The task: What is needed is an exact copy of every entry, without the pictures.

Extracted data entries:

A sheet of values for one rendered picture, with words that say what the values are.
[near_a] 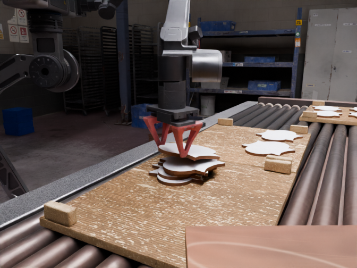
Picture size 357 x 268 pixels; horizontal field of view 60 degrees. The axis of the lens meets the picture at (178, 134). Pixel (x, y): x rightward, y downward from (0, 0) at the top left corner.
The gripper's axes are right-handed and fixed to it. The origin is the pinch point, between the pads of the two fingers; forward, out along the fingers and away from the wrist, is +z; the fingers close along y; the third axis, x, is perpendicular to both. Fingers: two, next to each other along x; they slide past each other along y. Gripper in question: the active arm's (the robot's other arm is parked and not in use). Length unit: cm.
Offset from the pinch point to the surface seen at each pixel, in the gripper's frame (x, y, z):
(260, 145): -33.5, 0.3, 6.0
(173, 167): 1.6, -2.5, 3.1
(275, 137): -44.2, 2.2, 6.1
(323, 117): -93, 10, 7
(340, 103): -137, 21, 8
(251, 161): -21.6, -5.4, 6.6
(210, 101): -363, 335, 70
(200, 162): -4.7, -3.9, 3.1
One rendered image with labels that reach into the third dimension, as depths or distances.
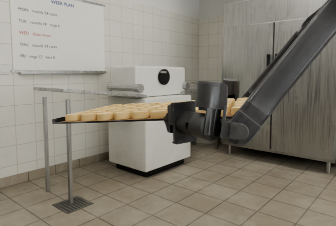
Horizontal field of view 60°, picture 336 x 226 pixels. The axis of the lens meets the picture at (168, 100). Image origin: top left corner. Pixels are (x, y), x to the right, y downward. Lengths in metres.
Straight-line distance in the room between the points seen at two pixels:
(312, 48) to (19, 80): 2.92
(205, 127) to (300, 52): 0.25
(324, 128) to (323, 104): 0.27
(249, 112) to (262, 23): 3.23
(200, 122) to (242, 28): 3.35
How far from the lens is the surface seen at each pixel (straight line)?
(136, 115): 0.84
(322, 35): 0.68
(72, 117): 0.94
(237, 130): 0.61
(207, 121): 0.62
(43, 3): 3.45
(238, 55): 3.91
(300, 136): 3.68
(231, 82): 1.22
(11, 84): 3.25
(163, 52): 4.58
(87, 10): 3.73
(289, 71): 0.65
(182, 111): 0.71
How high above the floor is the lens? 1.11
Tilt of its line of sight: 5 degrees down
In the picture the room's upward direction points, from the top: straight up
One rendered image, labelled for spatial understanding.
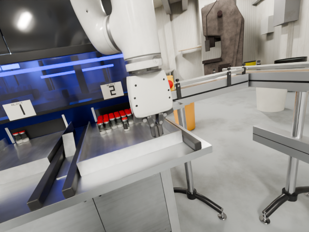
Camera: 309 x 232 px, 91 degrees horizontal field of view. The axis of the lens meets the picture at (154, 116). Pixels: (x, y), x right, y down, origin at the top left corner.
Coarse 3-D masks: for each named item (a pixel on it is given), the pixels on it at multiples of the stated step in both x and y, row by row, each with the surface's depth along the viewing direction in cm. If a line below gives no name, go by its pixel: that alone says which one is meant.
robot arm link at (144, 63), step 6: (156, 54) 31; (126, 60) 32; (132, 60) 31; (138, 60) 30; (144, 60) 30; (150, 60) 31; (156, 60) 31; (126, 66) 33; (132, 66) 31; (138, 66) 31; (144, 66) 31; (150, 66) 31; (156, 66) 33; (132, 72) 34; (138, 72) 33
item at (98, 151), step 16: (96, 128) 64; (144, 128) 54; (176, 128) 42; (96, 144) 49; (112, 144) 47; (128, 144) 45; (144, 144) 37; (160, 144) 39; (80, 160) 36; (96, 160) 35; (112, 160) 36
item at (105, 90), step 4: (108, 84) 64; (112, 84) 64; (116, 84) 65; (120, 84) 65; (104, 88) 63; (108, 88) 64; (112, 88) 64; (116, 88) 65; (120, 88) 66; (104, 92) 64; (108, 92) 64; (112, 92) 65; (116, 92) 65; (120, 92) 66; (104, 96) 64; (108, 96) 65; (112, 96) 65; (116, 96) 66
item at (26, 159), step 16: (0, 144) 60; (16, 144) 63; (32, 144) 60; (48, 144) 57; (0, 160) 50; (16, 160) 48; (32, 160) 46; (48, 160) 39; (0, 176) 36; (16, 176) 37
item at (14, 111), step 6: (18, 102) 55; (24, 102) 56; (30, 102) 56; (6, 108) 54; (12, 108) 55; (18, 108) 56; (24, 108) 56; (30, 108) 57; (12, 114) 55; (18, 114) 56; (30, 114) 57
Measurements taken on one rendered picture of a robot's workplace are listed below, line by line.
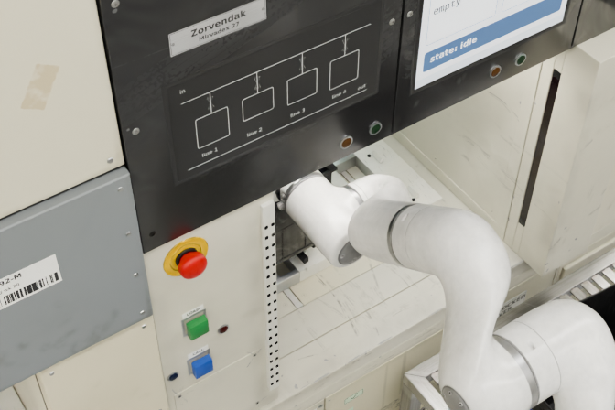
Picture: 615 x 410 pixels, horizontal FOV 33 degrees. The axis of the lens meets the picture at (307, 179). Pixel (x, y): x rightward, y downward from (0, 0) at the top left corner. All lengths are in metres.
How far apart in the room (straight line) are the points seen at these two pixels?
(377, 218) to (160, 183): 0.32
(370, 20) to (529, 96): 0.57
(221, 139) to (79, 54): 0.25
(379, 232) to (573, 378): 0.32
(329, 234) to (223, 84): 0.43
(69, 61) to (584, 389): 0.71
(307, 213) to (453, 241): 0.38
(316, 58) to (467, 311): 0.36
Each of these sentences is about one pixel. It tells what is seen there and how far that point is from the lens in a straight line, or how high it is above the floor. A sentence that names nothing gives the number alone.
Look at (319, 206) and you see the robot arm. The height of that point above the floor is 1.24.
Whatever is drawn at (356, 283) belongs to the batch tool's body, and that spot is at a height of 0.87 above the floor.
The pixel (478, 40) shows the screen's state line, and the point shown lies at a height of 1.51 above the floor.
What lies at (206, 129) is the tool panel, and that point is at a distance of 1.23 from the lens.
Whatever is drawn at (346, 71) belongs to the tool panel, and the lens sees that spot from 1.32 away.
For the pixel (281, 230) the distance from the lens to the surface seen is 1.81.
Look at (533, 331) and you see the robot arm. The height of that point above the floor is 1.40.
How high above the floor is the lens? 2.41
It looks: 46 degrees down
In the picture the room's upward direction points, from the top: straight up
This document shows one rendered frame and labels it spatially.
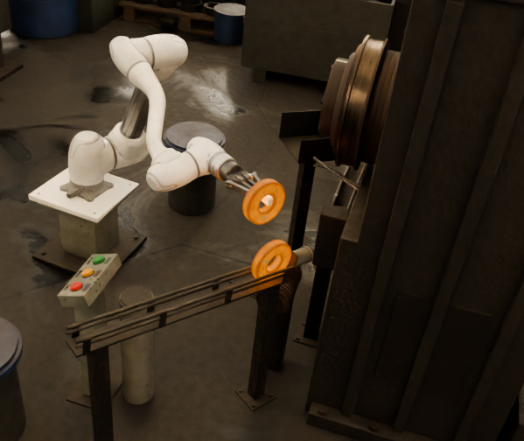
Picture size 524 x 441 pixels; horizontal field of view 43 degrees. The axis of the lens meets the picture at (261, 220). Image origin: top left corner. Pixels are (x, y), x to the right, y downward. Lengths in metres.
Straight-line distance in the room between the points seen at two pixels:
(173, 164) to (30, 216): 1.52
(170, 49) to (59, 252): 1.20
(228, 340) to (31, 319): 0.86
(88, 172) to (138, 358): 0.95
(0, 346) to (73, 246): 1.04
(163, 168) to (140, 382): 0.84
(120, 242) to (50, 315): 0.56
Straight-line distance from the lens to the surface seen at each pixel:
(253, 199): 2.14
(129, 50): 2.68
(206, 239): 3.49
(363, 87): 2.23
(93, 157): 3.06
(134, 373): 2.60
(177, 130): 3.55
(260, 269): 2.23
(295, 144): 3.18
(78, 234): 3.28
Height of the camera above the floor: 2.16
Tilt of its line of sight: 36 degrees down
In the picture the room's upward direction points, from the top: 7 degrees clockwise
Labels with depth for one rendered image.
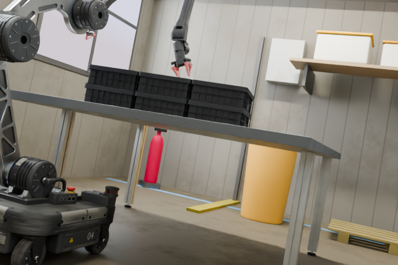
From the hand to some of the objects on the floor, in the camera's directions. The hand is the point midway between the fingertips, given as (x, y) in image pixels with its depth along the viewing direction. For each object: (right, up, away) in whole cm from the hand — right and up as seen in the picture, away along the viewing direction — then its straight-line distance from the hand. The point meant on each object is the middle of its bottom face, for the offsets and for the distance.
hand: (183, 76), depth 244 cm
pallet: (+174, -136, +132) cm, 257 cm away
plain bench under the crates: (-9, -96, +8) cm, 97 cm away
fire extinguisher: (-48, -102, +249) cm, 273 cm away
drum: (+66, -118, +162) cm, 211 cm away
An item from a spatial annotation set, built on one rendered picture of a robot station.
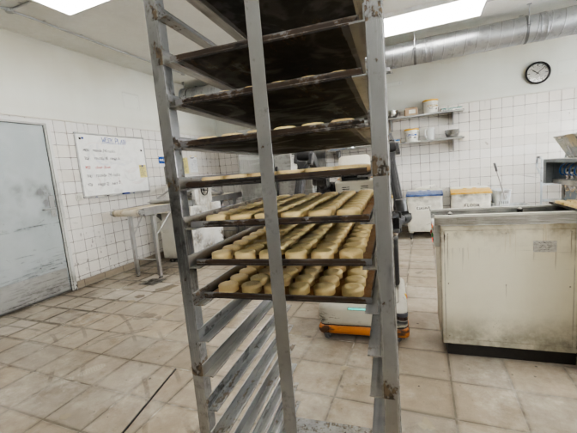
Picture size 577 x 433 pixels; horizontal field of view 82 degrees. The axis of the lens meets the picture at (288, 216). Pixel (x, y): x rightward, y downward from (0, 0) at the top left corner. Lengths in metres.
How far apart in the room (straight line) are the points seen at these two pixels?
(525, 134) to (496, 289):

Your solution:
A sheet of values for one rendered picture, with words that say what the values are.
[near_a] 
Picture size 357 x 268 pixels; horizontal field of view 60 degrees. The axis of the lens meets the picture at (178, 134). Pixel (x, y): x rightward, y downward from (0, 0) at the top left corner.
The gripper's axes are right-handed and fixed to it. The origin is the pinch point, between the pads of the two fingers; forward, out along the fingers and away from the wrist, is +z; the fingers close along y; the third axis, x, is perpendicular to both. Fingers: two, next to each other along x; they slide past each other along y. Gripper in question: the active arm's (the robot's other arm is parked and not in use). Length unit: cm.
Offset from the pinch point to the surface seen at each pixel, in the gripper's frame (x, y, z):
(260, 145): -33.5, 0.3, 6.0
(173, 167): 1.6, -2.5, 3.1
(275, 137): -44.2, 2.2, 6.1
(323, 117): -93, 10, 7
(340, 103): -137, 21, 8
(251, 161): -21.6, -5.4, 6.6
(210, 101): -363, 335, 70
(200, 162): -4.7, -3.9, 3.1
One rendered image with labels that reach into the third dimension, as depths or distances.
Horizontal field of view 60°, picture 336 x 226 pixels. The axis of the lens meets the picture at (168, 100). Image origin: top left corner. Pixels are (x, y), x to the right, y downward. Lengths in metres.
Straight-line distance in the room between the points seen at two pixels:
(312, 48) to (19, 80): 2.92
(205, 127) to (300, 52): 0.25
(324, 128) to (323, 104): 0.27
(249, 112) to (262, 23): 3.23
(200, 122) to (242, 28): 3.35
How far from the lens is the surface seen at each pixel (straight line)?
(136, 115): 0.84
(322, 35): 0.68
(72, 117): 0.94
(237, 130): 0.61
(207, 121): 0.62
(43, 3): 3.45
(238, 55): 3.91
(300, 136): 3.68
(231, 82): 1.22
(11, 84): 3.25
(163, 52): 4.58
(87, 10): 3.73
(289, 71): 0.65
(182, 111): 0.71
How high above the floor is the lens? 1.11
Tilt of its line of sight: 5 degrees down
In the picture the room's upward direction points, from the top: straight up
One rendered image, labelled for spatial understanding.
Camera: 309 x 232 px, 91 degrees horizontal field of view. The axis of the lens meets the picture at (154, 116). Pixels: (x, y), x right, y down, origin at the top left corner.
Coarse 3-D masks: for each named item (a pixel on it is given), the pixels on it at multiples of the stated step in both x and y, row by row, each with the surface's depth along the viewing direction in cm. If a line below gives no name, go by its pixel: that alone says which one is meant.
robot arm link at (144, 63), step 6: (156, 54) 31; (126, 60) 32; (132, 60) 31; (138, 60) 30; (144, 60) 30; (150, 60) 31; (156, 60) 31; (126, 66) 33; (132, 66) 31; (138, 66) 31; (144, 66) 31; (150, 66) 31; (156, 66) 33; (132, 72) 34; (138, 72) 33
item at (98, 151), step 16: (96, 128) 64; (144, 128) 54; (176, 128) 42; (96, 144) 49; (112, 144) 47; (128, 144) 45; (144, 144) 37; (160, 144) 39; (80, 160) 36; (96, 160) 35; (112, 160) 36
item at (105, 90), step 4: (108, 84) 64; (112, 84) 64; (116, 84) 65; (120, 84) 65; (104, 88) 63; (108, 88) 64; (112, 88) 64; (116, 88) 65; (120, 88) 66; (104, 92) 64; (108, 92) 64; (112, 92) 65; (116, 92) 65; (120, 92) 66; (104, 96) 64; (108, 96) 65; (112, 96) 65; (116, 96) 66
item at (26, 159), step 16: (0, 144) 60; (16, 144) 63; (32, 144) 60; (48, 144) 57; (0, 160) 50; (16, 160) 48; (32, 160) 46; (48, 160) 39; (0, 176) 36; (16, 176) 37
item at (14, 111), step 6: (18, 102) 55; (24, 102) 56; (30, 102) 56; (6, 108) 54; (12, 108) 55; (18, 108) 56; (24, 108) 56; (30, 108) 57; (12, 114) 55; (18, 114) 56; (30, 114) 57
Measurements taken on one rendered picture of a robot's workplace are listed below, line by line.
Picture: 615 x 410 pixels, horizontal FOV 33 degrees. The axis of the lens meets the picture at (307, 179). Pixel (x, y): x rightward, y downward from (0, 0) at the top left corner. All lengths are in metres.
How far apart in the room (straight line) are the points seen at these two pixels?
(377, 218) to (160, 183): 0.32
(370, 20) to (529, 96): 0.57
(221, 139) to (79, 54): 0.25
(379, 232) to (573, 378): 0.32
(329, 234) to (223, 84): 0.43
(69, 61) to (584, 389): 0.71
(307, 213) to (453, 241): 0.38
(316, 58) to (467, 311): 0.36
Each of these sentences is about one pixel. It tells what is seen there and how far that point is from the lens in a straight line, or how high it is above the floor. A sentence that names nothing gives the number alone.
Look at (319, 206) and you see the robot arm. The height of that point above the floor is 1.24.
Whatever is drawn at (356, 283) belongs to the batch tool's body, and that spot is at a height of 0.87 above the floor.
The pixel (478, 40) shows the screen's state line, and the point shown lies at a height of 1.51 above the floor.
What lies at (206, 129) is the tool panel, and that point is at a distance of 1.23 from the lens.
Whatever is drawn at (346, 71) belongs to the tool panel, and the lens sees that spot from 1.32 away.
For the pixel (281, 230) the distance from the lens to the surface seen is 1.81.
Look at (533, 331) and you see the robot arm. The height of that point above the floor is 1.40.
How high above the floor is the lens? 2.41
It looks: 46 degrees down
In the picture the room's upward direction points, from the top: straight up
This document shows one rendered frame and labels it spatially.
Picture size 524 x 441 pixels; horizontal field of view 43 degrees. The axis of the lens meets the picture at (261, 220). Image origin: top left corner. Pixels are (x, y), x to the right, y downward. Lengths in metres.
Straight-line distance in the room between the points seen at two pixels:
(173, 164) to (30, 216): 1.52
(170, 49) to (59, 252): 1.20
(228, 340) to (31, 319): 0.86
(88, 172) to (138, 358): 0.95
(0, 346) to (73, 246): 1.04
(163, 168) to (140, 382): 0.84
(120, 242) to (50, 315): 0.56
Straight-line distance from the lens to the surface seen at each pixel:
(253, 199): 2.14
(129, 50): 2.68
(206, 239): 3.49
(363, 87): 2.23
(93, 157): 3.06
(134, 373): 2.60
(177, 130): 3.55
(260, 269): 2.23
(295, 144): 3.18
(78, 234): 3.28
Height of the camera above the floor: 2.16
Tilt of its line of sight: 36 degrees down
In the picture the room's upward direction points, from the top: 7 degrees clockwise
Labels with depth for one rendered image.
From the hand to some of the objects on the floor, in the camera's directions. The hand is the point midway between the fingertips, given as (x, y) in image pixels with its depth along the viewing direction. For each object: (right, up, away) in whole cm from the hand — right and up as seen in the picture, away along the viewing direction — then its straight-line distance from the hand. The point meant on each object is the middle of its bottom face, for the offsets and for the distance.
hand: (183, 76), depth 244 cm
pallet: (+174, -136, +132) cm, 257 cm away
plain bench under the crates: (-9, -96, +8) cm, 97 cm away
fire extinguisher: (-48, -102, +249) cm, 273 cm away
drum: (+66, -118, +162) cm, 211 cm away
An item from a spatial annotation set, built on one rendered picture of a robot station.
Picture size 577 x 433 pixels; horizontal field of view 82 degrees. The axis of the lens meets the picture at (288, 216). Pixel (x, y): x rightward, y downward from (0, 0) at the top left corner. Lengths in metres.
How far apart in the room (straight line) are the points seen at these two pixels?
(525, 134) to (496, 289):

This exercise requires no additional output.